According to GWS, industry experts agree that skin longevity is a defining turning point in beauty and wellness, where the cross-pollination of science, biology and technology is unlocking unprecedented horizons for personalized, visible results and long-term health optimization.  According to GWS, skin longevity merges cutting-edge biotech, proactive skincare and holistic wellness, reframing the conversation from reversing the unwanted effects of time to optimizing the skin’s health and function over the long term. The movement is gaining significant momentum, backed by major investments and deep scientific research.

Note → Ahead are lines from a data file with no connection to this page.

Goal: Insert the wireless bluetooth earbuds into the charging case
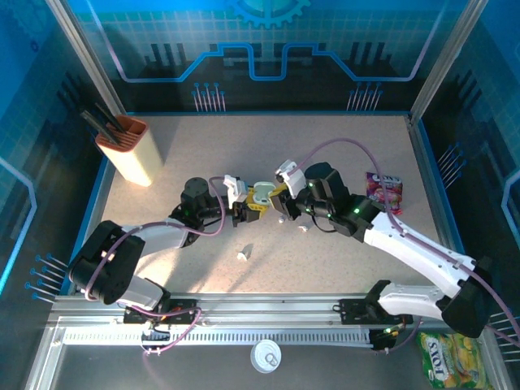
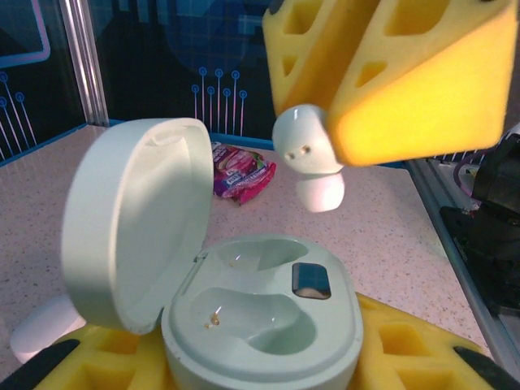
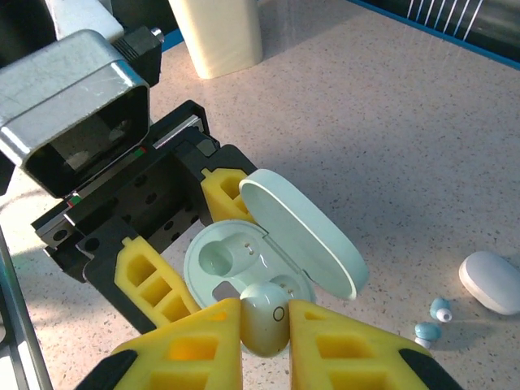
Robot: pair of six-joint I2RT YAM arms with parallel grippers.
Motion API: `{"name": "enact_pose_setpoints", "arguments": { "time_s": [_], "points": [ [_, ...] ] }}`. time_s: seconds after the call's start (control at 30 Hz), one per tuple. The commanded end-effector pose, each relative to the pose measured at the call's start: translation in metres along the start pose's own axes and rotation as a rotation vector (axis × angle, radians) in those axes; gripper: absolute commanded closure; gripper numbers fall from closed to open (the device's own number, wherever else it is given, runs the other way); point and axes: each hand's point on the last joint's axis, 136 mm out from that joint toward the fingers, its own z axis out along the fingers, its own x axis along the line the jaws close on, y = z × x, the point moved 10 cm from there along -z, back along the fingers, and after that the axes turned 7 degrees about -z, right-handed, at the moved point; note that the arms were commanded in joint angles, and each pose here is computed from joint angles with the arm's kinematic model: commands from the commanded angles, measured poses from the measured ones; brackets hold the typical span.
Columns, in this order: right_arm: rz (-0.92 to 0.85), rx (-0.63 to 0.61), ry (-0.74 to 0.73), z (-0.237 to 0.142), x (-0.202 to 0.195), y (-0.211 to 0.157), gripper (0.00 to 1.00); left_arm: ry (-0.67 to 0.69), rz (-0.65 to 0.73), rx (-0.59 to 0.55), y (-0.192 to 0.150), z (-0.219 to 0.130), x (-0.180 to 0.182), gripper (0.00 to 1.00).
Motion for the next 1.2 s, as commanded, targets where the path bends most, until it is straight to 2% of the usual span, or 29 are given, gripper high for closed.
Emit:
{"name": "enact_pose_setpoints", "arguments": {
  "time_s": [0.0,0.33,0.57,0.73,0.93,1.17],
  "points": [
    [-0.038,-0.032,0.015,0.001,0.004,0.013,0.82,-0.041,0.069,-0.016,0.012,0.0,-0.006,0.64],
    [-0.043,0.039,-0.016,0.007,0.001,-0.004,0.82,-0.039,0.079,-0.022,0.015,-0.003,-0.01,0.64],
    [-0.04,0.047,0.012,0.012,0.003,-0.006,0.82,-0.042,0.076,-0.028,0.017,-0.002,-0.011,0.64],
    [-0.036,0.056,0.024,0.013,0.004,-0.006,0.78,-0.04,0.076,-0.029,0.017,-0.002,-0.011,0.64],
    [0.017,-0.035,0.012,-0.004,0.001,0.004,0.6,-0.034,0.073,-0.029,0.015,-0.003,-0.01,0.64],
    [0.161,-0.169,0.014,-0.029,-0.017,-0.003,0.57,-0.015,0.073,-0.029,0.013,-0.005,-0.01,0.64]
  ]
}}
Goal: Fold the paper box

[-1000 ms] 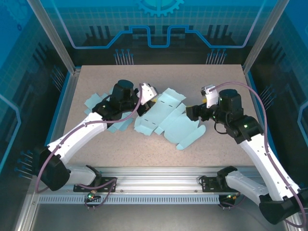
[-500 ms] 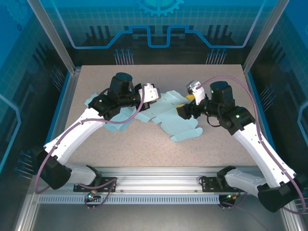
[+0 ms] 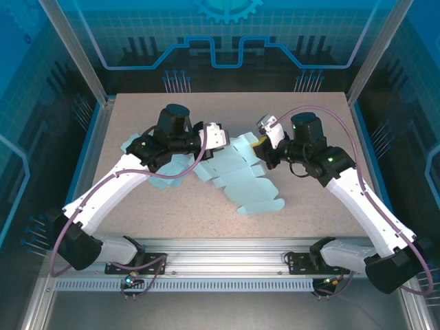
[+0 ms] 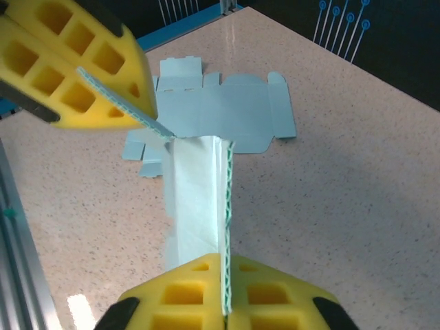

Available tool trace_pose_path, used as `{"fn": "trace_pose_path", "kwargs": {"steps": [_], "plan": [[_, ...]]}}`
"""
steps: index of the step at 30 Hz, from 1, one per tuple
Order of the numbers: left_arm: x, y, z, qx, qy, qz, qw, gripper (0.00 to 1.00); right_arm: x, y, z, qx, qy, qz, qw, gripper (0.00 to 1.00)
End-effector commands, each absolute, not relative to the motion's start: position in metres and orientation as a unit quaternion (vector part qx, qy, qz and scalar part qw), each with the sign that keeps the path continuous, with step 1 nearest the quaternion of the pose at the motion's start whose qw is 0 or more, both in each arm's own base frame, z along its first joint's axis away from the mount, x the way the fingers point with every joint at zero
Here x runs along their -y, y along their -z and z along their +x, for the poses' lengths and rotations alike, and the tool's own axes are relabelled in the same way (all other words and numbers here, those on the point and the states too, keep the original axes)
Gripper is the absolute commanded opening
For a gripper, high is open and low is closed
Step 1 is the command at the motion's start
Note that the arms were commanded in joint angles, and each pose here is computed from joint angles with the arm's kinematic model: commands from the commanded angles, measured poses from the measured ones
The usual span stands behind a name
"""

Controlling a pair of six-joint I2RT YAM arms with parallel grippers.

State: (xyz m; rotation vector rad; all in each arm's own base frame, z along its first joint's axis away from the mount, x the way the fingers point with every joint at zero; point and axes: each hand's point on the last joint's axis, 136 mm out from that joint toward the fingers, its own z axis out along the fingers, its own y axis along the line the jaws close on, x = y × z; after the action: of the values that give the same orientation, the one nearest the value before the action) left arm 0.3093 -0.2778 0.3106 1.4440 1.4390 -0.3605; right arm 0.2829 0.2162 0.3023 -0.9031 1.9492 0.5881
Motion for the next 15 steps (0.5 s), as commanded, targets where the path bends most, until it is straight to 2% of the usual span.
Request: {"fn": "trace_pose_path", "kwargs": {"steps": [1,3,6,9,15], "plan": [[0.278,-0.329,0.304,-0.575,0.151,0.604,0.530,0.00,-0.221,-0.320,0.279,-0.765,-0.244,-0.374,0.464,0.00],[0.275,-0.324,0.307,-0.582,0.143,0.602,0.528,0.16,-0.220,-0.319,0.277,-0.764,-0.241,-0.375,0.466,0.00],[0.259,-0.315,0.316,-0.604,0.137,0.586,0.523,0.31,-0.218,-0.320,0.273,-0.761,-0.241,-0.377,0.470,0.00],[0.237,-0.314,0.324,-0.623,0.148,0.558,0.528,0.35,-0.217,-0.323,0.270,-0.757,-0.242,-0.379,0.475,0.00],[0.220,-0.300,0.318,-0.625,0.146,0.556,0.528,0.36,-0.218,-0.322,0.269,-0.754,-0.246,-0.377,0.478,0.00]]}}
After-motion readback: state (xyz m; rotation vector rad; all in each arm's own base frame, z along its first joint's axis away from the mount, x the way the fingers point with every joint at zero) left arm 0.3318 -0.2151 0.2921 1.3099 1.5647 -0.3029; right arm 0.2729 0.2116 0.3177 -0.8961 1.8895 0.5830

No. 7: The Festivalization of Wellness

Inspired by festival and rave culture, wellness raves, sober morning dance events and multi-day immersions are reframing wellbeing as experiential, social and identity-driven rather than prescriptive or perfection-oriented. Spanning movement, music, sauna culture, learning and creative expression, they emphasize participation over performance and lower barriers to entry by creating judgment-free spaces where people explore what intuitively feels good. At the same time, mass-participation fitness festivals such as Hyrox attract hundreds of thousands of athletes and spectators to sweat, celebrate and heal together, notes GWS.

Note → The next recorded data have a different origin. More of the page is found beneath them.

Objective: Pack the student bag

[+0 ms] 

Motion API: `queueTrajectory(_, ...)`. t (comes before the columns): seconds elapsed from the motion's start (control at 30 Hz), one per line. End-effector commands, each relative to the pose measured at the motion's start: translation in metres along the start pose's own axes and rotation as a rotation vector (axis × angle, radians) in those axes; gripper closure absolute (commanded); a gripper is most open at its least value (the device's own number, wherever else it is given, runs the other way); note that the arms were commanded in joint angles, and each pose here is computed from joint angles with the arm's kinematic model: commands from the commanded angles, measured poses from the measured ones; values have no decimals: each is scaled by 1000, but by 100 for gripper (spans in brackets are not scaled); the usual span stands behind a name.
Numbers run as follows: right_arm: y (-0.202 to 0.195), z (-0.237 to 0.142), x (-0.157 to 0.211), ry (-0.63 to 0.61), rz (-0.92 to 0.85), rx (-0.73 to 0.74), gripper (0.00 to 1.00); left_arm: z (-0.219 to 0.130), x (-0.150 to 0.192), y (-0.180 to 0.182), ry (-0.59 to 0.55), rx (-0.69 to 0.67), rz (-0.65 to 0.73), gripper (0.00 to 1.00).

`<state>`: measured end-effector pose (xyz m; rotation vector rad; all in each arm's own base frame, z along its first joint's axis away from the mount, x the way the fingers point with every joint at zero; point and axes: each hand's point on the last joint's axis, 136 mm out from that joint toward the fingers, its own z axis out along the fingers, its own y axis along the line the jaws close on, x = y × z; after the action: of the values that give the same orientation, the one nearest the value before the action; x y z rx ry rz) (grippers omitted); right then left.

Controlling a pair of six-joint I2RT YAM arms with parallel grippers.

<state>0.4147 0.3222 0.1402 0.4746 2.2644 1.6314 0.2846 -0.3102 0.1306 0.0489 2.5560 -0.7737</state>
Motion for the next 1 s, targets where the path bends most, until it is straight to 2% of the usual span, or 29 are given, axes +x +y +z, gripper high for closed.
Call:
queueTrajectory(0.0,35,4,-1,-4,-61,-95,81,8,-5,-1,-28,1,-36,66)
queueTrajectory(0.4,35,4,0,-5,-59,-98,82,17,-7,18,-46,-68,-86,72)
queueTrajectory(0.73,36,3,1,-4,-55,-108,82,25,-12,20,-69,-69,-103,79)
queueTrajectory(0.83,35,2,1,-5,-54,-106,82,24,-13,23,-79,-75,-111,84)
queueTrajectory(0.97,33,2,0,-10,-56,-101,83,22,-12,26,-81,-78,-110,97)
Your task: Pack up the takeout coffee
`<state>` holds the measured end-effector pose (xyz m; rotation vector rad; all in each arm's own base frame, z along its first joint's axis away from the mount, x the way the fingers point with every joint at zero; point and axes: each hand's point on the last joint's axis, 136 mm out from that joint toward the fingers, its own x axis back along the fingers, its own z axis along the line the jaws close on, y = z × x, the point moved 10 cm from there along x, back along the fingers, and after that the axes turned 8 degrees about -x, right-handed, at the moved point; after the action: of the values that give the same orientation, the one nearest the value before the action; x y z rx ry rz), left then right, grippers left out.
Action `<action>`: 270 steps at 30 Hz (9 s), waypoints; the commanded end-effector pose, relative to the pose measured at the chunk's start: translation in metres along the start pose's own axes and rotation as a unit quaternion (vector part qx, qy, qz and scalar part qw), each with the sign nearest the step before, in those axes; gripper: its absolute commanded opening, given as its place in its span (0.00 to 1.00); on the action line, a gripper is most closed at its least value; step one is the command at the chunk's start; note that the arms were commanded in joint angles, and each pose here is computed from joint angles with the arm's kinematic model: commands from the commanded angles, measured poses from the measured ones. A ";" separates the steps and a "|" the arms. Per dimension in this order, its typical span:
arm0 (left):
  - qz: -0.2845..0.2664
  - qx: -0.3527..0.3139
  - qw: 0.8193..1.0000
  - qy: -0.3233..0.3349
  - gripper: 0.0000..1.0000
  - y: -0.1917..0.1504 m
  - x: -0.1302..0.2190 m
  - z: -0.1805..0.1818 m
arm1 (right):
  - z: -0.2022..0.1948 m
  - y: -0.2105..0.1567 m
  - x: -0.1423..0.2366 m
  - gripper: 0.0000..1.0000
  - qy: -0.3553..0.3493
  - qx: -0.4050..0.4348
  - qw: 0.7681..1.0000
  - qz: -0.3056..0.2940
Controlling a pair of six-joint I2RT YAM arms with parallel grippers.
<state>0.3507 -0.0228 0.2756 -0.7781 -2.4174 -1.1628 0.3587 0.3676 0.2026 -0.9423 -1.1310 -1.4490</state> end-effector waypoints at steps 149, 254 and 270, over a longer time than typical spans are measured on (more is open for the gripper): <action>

No. 8: Women and Sports: The Revolution Continues

Women’s athletics moves from the margins to the mainstream—reshaping fitness, media, fashion, fandom and business along the way, according to GWS. Around the world, new leagues like the Professional Women’s Hockey League, League One Volleyball and the upcoming Women’s Professional Baseball League are launching alongside bold, culture-forward events such as Athlos in New York City, which turned women’s track and field into a Times Square spectacle complete with instant prize payouts and a Ciara concert. Female fandom is exploding too, visible in the rapid rise of women’s sports bars like The Sports Bra (which is now franchising nationwide), record-breaking attendance at the 2025 Women’s Rugby World Cup and massive global viewership for women’s cricket in India. At the same time, female athletes are becoming cultural and commercial powerhouses, according to GWS.

No. 9: Tackling Microplastics as a Human Health Issue

According to GWS, as concern grows around microplastics and human health, the wellness and medical sectors are moving from observation to intervention. For example, in London, private clinics are already offering costly treatments claiming to reduce microplastic loads in the body, while consumer-facing innovations such as plastic-free underwear are also emerging. Looking ahead, microplastics may become a routinely measured health marker—tracked alongside cholesterol or inflammation—and plastic exposure a factor shaping architecture, fashion, food systems and healthcare. The challenge now is not awareness, but whether society acts quickly enough to reduce exposure at the source, before the smallest pollutants create the largest health legacy, noted GWS in its trend report.

No. 10: Longevity Residences

A new category of longevity residences is emerging—think spaces designed to support longer, healthier lives. According to GWS, this trend signals a major shift in how—and where—longevity is delivered, as real estate becomes an active participant in extending healthy life rather than a passive backdrop. New longevity-focused communities are embedding preventive medicine, advanced diagnostics, biohacking and AI-driven personalization directly into daily living.